In church architecture, sedilia (plural of sedīle, 'seat') are built-in or freestanding structures specially provided for seating the officiating clergy during Mass. Their forms, decoration, and positioning have symbolic liturgical and social meaning.

In England they were typically made of stone, located on the liturgical south side of the altar – often within the chancel – and were integrated into the church building structure, often as recessed niches. Their development in England dates from the early 12th century, with their peak around mid-13th to mid-14th century. Elsewhere in Europe, sedilia were more often freestanding and made of wood. As moveable objects, their location and orientation within the church building did not carry the same symbolic importance as they did for English sedilia. Generally, European examples were simpler in form.

== History ==
=== Origins and early examples ===
Sedilia first appeared in the Romanesque period, usually as simple niches or stone benches. One of the most representative early examples is located in Kirkstall Abbey in West Yorkshire that was built in the end of the 1150s. This set includes a giant niche nearly 3 m wide, and internal liturgical furnishings like piscina and credence shelf; it has decorative scalloped capitals and billet moulding. It demonstrates early sedilia as a one-piece structure on the presbytery wall.

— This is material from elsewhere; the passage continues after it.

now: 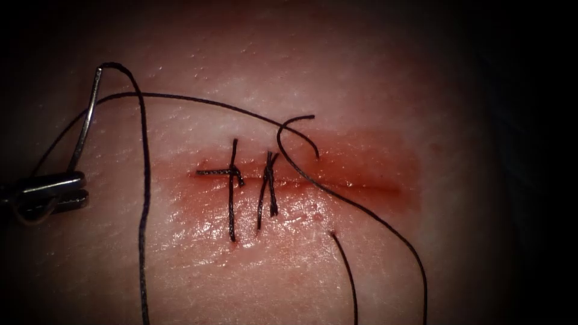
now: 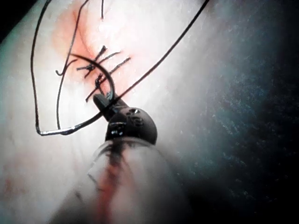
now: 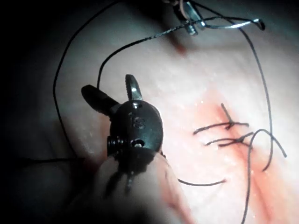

These early patterns provide seats for the priest, deacon and subdeacon during the Mass. In this phase, sedilia were not just practical fixtures, their placement and decorative details had symbolic meaning in classifying clerical hierarchy. The form is rooted in Roman dado arcading, but extended beyond its functional nature and into a unique artistic form. From the middle 13th century to the 14th century, sedilia developed gabled forms, with sculptural elements and shrine-like canopies. They held symbolic meaning in Eucharistic theology and clerical hierarchy.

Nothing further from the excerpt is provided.